The opinion of the court was delivered by

Johnston, C. J.:

This appeal involves the construction of section 15 of chapter 308 of the Laws of 1917, one of the provisions of the motion picture censorship law. It is as follows :

“The office of the board provided for in this act shall be in Kansas City, Kansas, and any person, company or corporation aggrieved by the action thereof, may have redress in the district court of Wyandotte county in this state, in which service may be had upon the board or any *357member thereof by commencing- proceedings therein within sixty days from the action of the board complained of by such person, company or corporation; provided, however, that the beginning or pending of any such proceedings shall not abate or suspend the action of the board until the final disposition of such proceedings by the court.”
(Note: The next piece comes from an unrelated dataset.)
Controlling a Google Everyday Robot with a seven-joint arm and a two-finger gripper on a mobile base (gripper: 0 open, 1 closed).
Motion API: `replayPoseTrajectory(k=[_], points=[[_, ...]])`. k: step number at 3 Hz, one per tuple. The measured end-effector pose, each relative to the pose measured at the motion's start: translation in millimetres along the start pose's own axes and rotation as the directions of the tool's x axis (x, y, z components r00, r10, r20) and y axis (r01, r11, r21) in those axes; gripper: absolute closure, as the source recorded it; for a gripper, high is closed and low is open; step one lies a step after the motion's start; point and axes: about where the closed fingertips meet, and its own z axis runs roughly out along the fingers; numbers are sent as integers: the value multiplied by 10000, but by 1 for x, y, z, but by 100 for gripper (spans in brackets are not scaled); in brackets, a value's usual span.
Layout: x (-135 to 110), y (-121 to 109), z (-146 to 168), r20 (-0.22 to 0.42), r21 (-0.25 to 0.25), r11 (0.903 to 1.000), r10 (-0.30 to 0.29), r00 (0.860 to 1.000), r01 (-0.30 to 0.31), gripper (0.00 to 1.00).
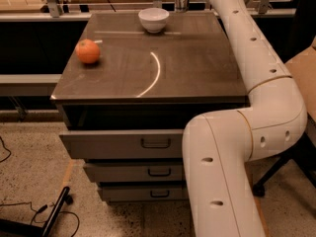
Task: Pick redbull can from white bowl and place on counter
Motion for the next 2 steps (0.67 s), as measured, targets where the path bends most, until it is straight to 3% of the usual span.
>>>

The plaintiff, The Mid-West Photo Play Corporation, filed its petition in the district court of Wyandotte county alleging that it, as the owner of a certain motion picture film entitled “The Easiest Way,” had submitted it to the defendants as the Kansas state board of review, and that, although the-film was highly moral and proper, and no part of-it was cruel, obscene, indecent, or immoral, or such as would tend to debase or corrupt public morals, the board rej ected it and refused to allow its exhibition in the state of Kansas, on the ground that it was immoral, according to section 6 of the act. The petition contained no allegation that the members of the board acted arbitrarily or in bad faith. A general demurrer to the petition was filed, and this appeal is taken from the court’s order overruling the demurrer.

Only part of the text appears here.